During the past 11 years, InterGenetics spent $15 million to $20 million studying 12,000 women from across the country.

Dean Alberty, executive director of Research Tissue Recovery Network, said he has collected samples from many women in the Ozarks for OncoVue.

“Over 400 women in southwest Missouri have participated in the blinded study,” Alberty said. “We’ve been out to places like Aurora and Mt. Vernon collecting samples and educating women from different organizations on breast cancer research.”

The nature of the OncoVue test makes collecting faster and easier, Alberty said. “It’s a simple rinse and spit, but it could save hundreds of thousands of lives. And we can bring the results back to the area,” Alberty said, adding that RTRN plans to move its headquarters from Lee’s Summit to Springfield within the year. The company will keep its office in Lee’s Summit.

Treading carefully

Dr. John W. Buckner, a surgeon with Ferrell-Duncan Clinic, is very interested in genetic testing and cancer research, but he approaches genetic tests with caution.

“Even in the strongest components of genetic testing we have to admit it’s a very multi-factual issue with most people. And probably even the most conservative would say probably 70 (percent) to 90 percent of people can’t be predicted based on genetic testing,” said Buckner, whose practice is dominated by breast cancer patients.

Tests such as OncoVue spark interest, but Buckner said that regardless of what tests are available, women should not use them as the sole basis of making health care decisions. “It’s really easy to do a mouth swab or blood test and get the reassurance that you so want,” Buckner said. “That (test) could be sort of a false security. Then, if you drop your guard on your routine exam and your mammogram and seeing your doctor and all the other things that are so very important … then you can hurt more people than help.”

Shimaski said that one challenge to finding 50 centers to administer OncoVue – to date, 20 centers have committed once it’s released in the fall – is that InterGenetics must find acceptance and approval in the medical community.

For doctors familiar with the industry, the decision to use something new is not easy. “BRAC 1 and BRAC 2 are very well developed tests and have been proven to be very valid in a certain population,” Buckner said. “The InterGenetics testing is a little tougher for me to sort out. It seems to me that most of the information that I am seeing from them is still pretty preliminary. And I’m not sure how I would use that in my practice.”

These same decisions carry over to organizations such as the Breast Cancer Foundation of the Ozarks, where Buckner serves as a board member.

“We’re being very cautious. I mean, we’d like to be on the cutting edge, but you know that’s kind of a double-edged sword. If you get too far out there, sometimes you look back and say, ‘Gee, we thought that was the right thing,’ but then you realize that maybe it was not as accurate as you thought,” Buckner said. “At BCFO, we want to be reasonable with the information.”

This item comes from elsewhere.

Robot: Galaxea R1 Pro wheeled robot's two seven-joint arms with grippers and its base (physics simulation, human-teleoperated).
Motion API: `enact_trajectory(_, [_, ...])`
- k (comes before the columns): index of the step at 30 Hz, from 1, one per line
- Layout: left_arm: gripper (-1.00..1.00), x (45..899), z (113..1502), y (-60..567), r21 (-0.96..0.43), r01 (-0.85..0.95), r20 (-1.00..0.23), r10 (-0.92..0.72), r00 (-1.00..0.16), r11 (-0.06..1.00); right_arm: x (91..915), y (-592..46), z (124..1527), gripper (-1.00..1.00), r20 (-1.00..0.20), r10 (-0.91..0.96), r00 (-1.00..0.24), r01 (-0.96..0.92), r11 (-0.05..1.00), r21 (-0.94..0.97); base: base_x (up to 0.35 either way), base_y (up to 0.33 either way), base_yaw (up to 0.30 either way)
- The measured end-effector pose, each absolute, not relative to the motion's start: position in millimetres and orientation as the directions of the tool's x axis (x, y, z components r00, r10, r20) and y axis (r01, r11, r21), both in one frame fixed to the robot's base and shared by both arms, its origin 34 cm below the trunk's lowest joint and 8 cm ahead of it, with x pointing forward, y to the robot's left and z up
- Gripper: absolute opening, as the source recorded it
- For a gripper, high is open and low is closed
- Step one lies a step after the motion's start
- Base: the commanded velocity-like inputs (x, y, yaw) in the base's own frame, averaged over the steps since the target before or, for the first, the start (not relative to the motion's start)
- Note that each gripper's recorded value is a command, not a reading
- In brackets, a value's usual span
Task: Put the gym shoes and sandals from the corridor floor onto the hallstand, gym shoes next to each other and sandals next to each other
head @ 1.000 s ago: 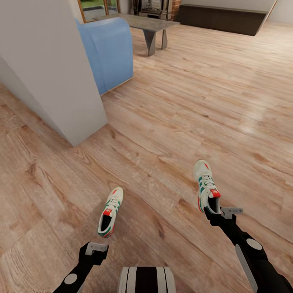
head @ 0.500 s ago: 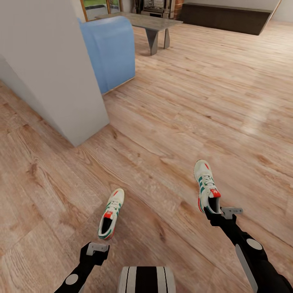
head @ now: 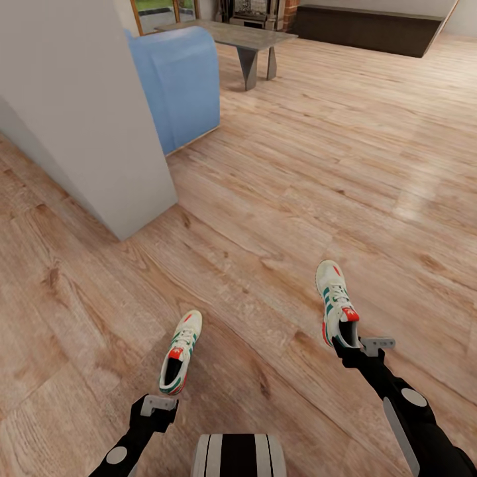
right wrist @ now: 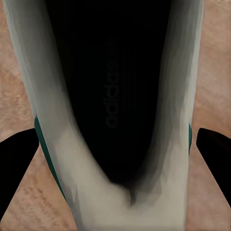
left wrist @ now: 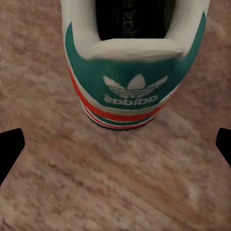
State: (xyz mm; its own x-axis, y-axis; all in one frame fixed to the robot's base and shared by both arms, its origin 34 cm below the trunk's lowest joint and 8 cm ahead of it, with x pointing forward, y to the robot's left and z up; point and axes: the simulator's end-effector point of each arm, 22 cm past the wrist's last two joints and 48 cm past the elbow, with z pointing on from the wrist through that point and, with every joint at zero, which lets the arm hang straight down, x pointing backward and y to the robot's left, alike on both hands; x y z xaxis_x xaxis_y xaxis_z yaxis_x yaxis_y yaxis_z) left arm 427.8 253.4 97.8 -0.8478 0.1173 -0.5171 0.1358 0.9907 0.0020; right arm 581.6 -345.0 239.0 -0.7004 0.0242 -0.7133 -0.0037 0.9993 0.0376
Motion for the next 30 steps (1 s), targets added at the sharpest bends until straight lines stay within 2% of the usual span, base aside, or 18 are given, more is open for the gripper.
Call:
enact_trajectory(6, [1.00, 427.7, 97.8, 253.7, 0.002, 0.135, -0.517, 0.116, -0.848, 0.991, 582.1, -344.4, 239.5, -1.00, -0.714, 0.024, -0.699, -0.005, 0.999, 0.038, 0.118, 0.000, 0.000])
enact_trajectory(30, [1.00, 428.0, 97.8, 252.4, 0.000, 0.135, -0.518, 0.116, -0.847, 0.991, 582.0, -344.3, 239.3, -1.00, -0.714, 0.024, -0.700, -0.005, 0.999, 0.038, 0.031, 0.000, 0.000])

Ellen Hammock, executive director for the Breast Cancer Foundation of the Ozarks, has allowed OncoVue to come and share information at the foundation, in an attempt to connect researchers with doctors.

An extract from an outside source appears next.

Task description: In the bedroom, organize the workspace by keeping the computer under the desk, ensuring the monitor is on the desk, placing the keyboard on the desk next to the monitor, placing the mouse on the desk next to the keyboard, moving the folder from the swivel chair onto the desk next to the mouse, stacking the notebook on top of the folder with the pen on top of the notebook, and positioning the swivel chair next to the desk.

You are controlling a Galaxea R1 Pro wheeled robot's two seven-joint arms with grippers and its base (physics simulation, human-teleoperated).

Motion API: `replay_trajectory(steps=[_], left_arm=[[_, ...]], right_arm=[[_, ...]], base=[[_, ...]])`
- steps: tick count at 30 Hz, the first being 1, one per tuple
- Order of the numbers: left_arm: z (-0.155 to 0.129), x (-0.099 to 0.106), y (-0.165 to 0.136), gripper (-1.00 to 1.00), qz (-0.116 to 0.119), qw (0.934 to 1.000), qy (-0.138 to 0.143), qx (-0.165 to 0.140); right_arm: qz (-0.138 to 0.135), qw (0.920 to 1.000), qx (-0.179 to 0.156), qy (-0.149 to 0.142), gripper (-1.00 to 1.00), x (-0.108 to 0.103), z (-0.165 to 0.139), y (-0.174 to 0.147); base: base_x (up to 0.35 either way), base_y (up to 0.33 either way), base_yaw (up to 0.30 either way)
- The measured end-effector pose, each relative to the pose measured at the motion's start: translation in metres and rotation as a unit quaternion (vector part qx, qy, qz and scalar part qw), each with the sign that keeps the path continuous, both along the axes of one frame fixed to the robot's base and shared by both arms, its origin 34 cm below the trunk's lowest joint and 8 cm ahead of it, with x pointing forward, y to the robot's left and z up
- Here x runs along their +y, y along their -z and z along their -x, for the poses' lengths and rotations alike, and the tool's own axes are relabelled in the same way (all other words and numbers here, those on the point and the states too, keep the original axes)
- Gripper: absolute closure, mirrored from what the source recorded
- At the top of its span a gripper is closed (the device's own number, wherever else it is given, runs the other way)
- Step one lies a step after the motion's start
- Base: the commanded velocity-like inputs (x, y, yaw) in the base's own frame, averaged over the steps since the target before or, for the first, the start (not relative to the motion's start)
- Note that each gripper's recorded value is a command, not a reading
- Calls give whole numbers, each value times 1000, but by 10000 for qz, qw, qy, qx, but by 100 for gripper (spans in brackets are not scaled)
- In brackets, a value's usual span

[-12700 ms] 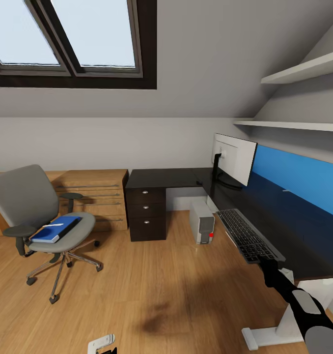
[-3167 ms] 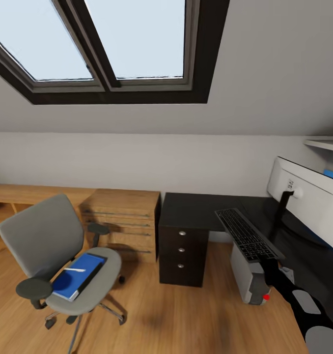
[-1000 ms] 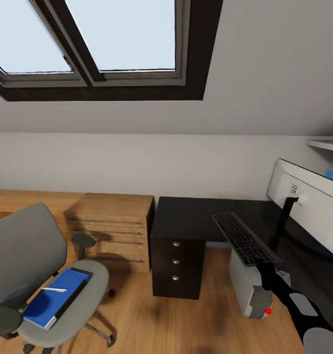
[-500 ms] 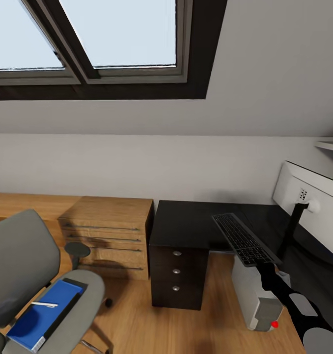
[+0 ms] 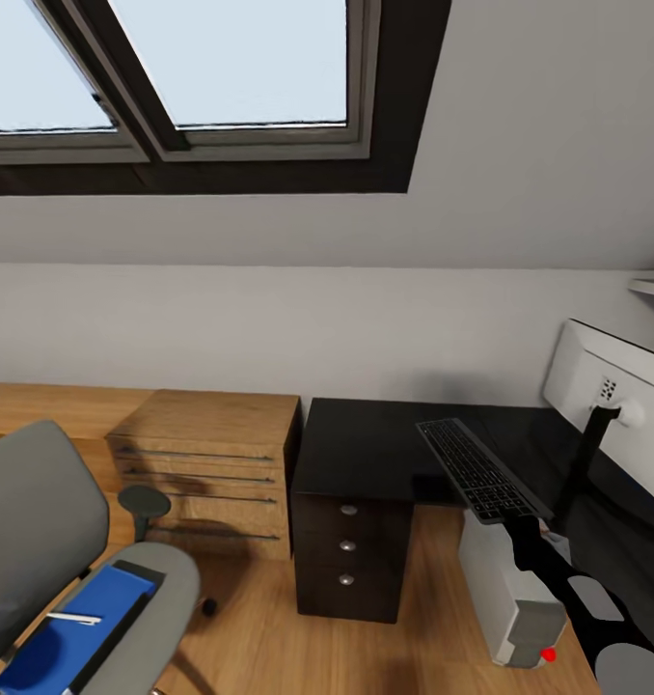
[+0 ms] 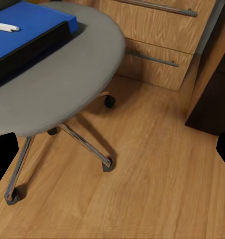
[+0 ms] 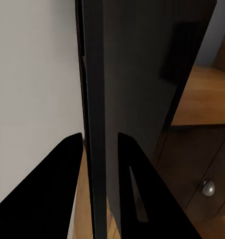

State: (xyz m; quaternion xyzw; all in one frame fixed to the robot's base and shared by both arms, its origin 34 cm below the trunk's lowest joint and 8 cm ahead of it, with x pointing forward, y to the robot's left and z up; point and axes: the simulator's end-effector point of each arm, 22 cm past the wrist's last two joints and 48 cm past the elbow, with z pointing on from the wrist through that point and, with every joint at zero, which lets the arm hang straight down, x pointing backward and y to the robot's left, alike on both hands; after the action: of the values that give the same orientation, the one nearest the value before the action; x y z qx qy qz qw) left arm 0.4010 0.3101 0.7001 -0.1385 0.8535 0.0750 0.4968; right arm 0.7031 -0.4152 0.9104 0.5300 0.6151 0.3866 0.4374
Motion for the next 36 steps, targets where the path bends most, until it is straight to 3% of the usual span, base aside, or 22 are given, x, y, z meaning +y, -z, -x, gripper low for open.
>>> replay_trajectory(steps=[17, 26, 36], left_arm=[[1, 0, 1, -100, -2, 10000, -4, 10], [73, 8, 22, -100, -64, 9987, -16, 503], [83, 9, 24, -100, -78, 9984, -9, 562]], right_arm=[[-5, 10000, -1, 10, 100, 0, 0, 0], [4, 10000, -9, 17, 100, -1, 0, 0], [-3, 10000, -4, 24, 100, 0, 0, 0]], base=[[16, 0, 0], [0, 0, -119], [0, 0, -207]])
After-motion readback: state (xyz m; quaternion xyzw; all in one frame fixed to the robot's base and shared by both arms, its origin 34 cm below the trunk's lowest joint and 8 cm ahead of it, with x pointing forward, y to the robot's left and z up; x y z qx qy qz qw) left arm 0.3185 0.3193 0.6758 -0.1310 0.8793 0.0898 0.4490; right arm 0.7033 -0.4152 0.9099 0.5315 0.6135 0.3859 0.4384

“We obviously have a good connection with everybody – that’s about as far as we took it,” Hammock said. “If there’s anything they can do to find out more about breast cancer, then more power to them.”

BCFO statistics show that approximately 3 million women in the United States are living with breast cancer; 2 million have been diagnosed; and an estimated 1 million do not yet know they have the disease.

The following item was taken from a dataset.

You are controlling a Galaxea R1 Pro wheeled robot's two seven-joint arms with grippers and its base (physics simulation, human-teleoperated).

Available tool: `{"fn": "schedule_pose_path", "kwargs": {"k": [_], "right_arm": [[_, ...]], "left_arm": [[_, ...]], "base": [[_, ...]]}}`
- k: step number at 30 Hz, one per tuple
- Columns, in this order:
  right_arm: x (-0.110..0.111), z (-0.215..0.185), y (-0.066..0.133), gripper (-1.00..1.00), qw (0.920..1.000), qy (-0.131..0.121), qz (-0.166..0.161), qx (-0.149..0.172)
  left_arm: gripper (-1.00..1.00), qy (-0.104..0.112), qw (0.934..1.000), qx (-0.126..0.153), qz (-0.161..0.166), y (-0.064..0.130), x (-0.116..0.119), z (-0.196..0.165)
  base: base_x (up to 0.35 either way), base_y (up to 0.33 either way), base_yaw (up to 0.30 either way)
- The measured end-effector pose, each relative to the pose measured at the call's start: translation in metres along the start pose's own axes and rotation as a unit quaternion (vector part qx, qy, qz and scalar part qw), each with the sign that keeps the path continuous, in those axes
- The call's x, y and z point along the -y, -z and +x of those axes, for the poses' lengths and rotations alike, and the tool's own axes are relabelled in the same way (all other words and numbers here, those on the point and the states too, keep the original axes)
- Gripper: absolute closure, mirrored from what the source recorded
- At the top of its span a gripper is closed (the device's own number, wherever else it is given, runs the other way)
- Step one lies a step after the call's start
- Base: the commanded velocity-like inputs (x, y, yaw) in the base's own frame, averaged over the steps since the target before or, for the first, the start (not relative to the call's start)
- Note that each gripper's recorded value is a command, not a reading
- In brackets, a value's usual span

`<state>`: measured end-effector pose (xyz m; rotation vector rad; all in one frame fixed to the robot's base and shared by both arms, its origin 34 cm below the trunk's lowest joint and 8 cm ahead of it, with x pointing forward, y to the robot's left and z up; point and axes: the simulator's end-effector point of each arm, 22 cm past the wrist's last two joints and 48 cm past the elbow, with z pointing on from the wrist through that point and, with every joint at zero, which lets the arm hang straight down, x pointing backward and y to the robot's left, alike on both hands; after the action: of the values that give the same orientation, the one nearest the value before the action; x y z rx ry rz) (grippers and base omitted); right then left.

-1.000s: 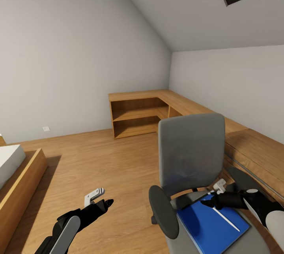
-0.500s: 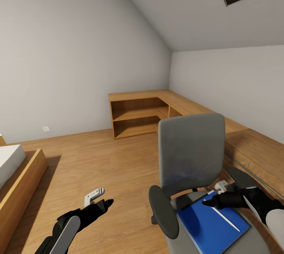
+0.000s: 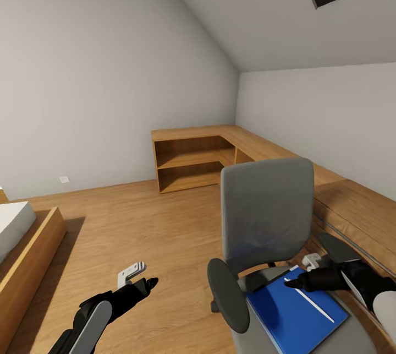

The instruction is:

Buckner said one of his biggest concerns is how the OncoVue test will be used in doctor’s offices.

“What worries me is having people out there with the little kits in their offices where women do the mouth rinse and spit and then get this thing in the mail and suddenly have this information and, again, what do you do with it?” Buckner said. “I think (InterGenetics) is a very reputable group and they are going to be very cautious with how they promote (the test), but it’s hard to know how it’s going to be used by any one practitioner.”